Hacia una economía verde
“A lo largo de los dos últimos años, la idea de una economía verde ha abandonado el reducto especializado de la economía ambiental para penetrar en el discurso político dominante. Cada vez con mayor frecuencia, este concepto forma parte del vocabulario de jefes de Estado y ministros, aparece en los comunicados del G20 y se debate en el contexto del desarrollo sostenible”, apunta el informe que este año presentó el Programa de Naciones Unidas para el Medio Ambiente (Pnuma), titulado Hacia una economía verde.
El Pnuma considera que una economía verde debe mejorar el bienestar humano y la equidad social, a la vez que reducir significativamente los riesgos ambientales y las escaseces ecológicas.
Para Alberto Galán, director de Patrimonio Natural, el punto de partida es sencillo: “la economía tradicional no ha sido acertada. Ha fracasado a la hora de valorar los recursos naturales”. Y precisa que “los mercados, sus analistas y los gobiernos no han sabido integrar a los precios y a los impuestos los costos de la degradación de la naturaleza, ni la variedad de beneficios que ella aporta”. Un ejemplo de ello es el cambio climático. Durante un siglo se olvidó el valor de la biosfera, del aire que respiramos y la importancia del equilibrio en los gases atmosféricos. Construimos una economía basada en combustibles fósiles y el resultado de ese error de cálculo lo llamamos cambio climático, hoy por hoy la mayor amenaza sobre la especie humana y la biodiversidad.
¿Cuánto vale?
“La relación entre economía y medio ambiente está mediada por el desafío de asignar un valor a los recursos naturales que, como cualquier otro activo, generan beneficios para la sociedad”, apunta el economista Guillermo Rudas. Un primer obstáculo para lograr una mayor armonía en este sentido es que existe un gran vacío de información.
Pese a esto, según Rudas, han ido tomando cuerpo algunos enfoques interesantes sobre la valoración de la naturaleza. Uno de ellos es contrastar el valor de proteger un ecosistema con el costo del daño que genera su pérdida. Los ejemplos los tenemos a la vista los colombianos. Con unas inversiones razonables para proteger las cuencas hidrográficas del país, hoy no estaríamos pensando en invertir más de 10 billones de pesos para reconstruir los daños provocados por la ola invernal.
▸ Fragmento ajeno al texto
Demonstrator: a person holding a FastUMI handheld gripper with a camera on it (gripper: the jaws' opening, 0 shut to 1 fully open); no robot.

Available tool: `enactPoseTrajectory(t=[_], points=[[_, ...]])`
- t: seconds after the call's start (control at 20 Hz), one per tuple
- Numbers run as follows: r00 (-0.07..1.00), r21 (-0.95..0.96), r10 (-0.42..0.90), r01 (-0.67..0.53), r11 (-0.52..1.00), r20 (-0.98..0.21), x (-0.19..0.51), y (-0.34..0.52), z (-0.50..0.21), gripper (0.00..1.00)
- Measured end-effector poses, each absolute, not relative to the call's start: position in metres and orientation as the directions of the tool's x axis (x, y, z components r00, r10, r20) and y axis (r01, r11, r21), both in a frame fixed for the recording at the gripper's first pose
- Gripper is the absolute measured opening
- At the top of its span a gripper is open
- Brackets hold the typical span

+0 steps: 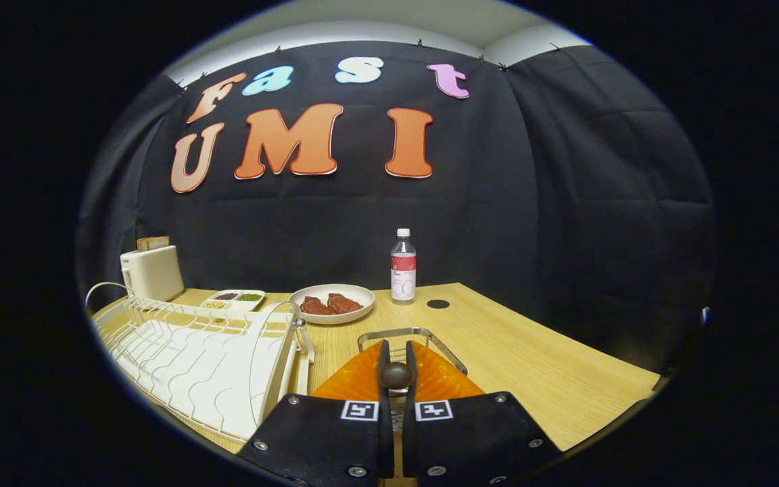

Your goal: Take the plate from the dish rack, then take the spoon from the basket and place it into the plate.

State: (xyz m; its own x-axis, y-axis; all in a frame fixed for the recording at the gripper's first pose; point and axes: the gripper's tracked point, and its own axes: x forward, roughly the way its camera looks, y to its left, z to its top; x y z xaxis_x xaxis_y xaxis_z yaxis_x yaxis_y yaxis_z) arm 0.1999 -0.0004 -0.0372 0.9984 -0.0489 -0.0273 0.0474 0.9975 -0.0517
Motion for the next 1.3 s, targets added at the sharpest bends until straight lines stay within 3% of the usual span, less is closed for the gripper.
enactPoseTrajectory(t=[0.7, 1.3], points=[[0.993, -0.052, -0.033, 0.039, 0.998, 0.109, 0.140, -0.003, 0.049, 0.05], [0.976, -0.083, 0.154, -0.143, 0.986, 0.151, 0.014, 0.091, 0.071, 0.05]])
“Ahí tenemos una perfecta relación: costo de conservar versus costo de no conservar”, explica Rudas. Otro enfoque es asignar un valor por encima de cualquier beneficio monetario. Los parques naturales como Chingaza, el Tayrona o el de la Serranía del Chiribiquete son ejemplos de ello. “No es necesaria una valoración de costos comparada con oleoductos, el oro que se pueda encontrar en ellos o la posible construcción de hidroeléctricas. Sencillamente, cualquier cosa que implique destruir el parque vale menos que el parque”, explica Rudas.
Mercados de carbono, sistemas de compensación por explotación de recursos naturales, impuestos verdes, la lista de esquemas económicos que nacen para corregir los errores del pasado es diversa.
Pero ¿qué cambios se deben dar para favorecer estas economías en armonía con la naturaleza? Juan Carlos Ramírez, director de la oficina de la Cepal en Colombia, cree que el primer paso es que existan instituciones especializadas. “Es importante que alguien esté a cargo de estos temas. Antes no lo había. Ahora sí. Sin embargo, se necesitan algunos ajustes de tipo político”, dice.
Además de lograr una mayor cooperación entre distintos sectores políticos y económicos, para Ramírez la clave es que, si se quiere lograr un desarrollo sostenible, los colombianos logren mayores conciencia y convencimiento de la importancia de seguir por este camino.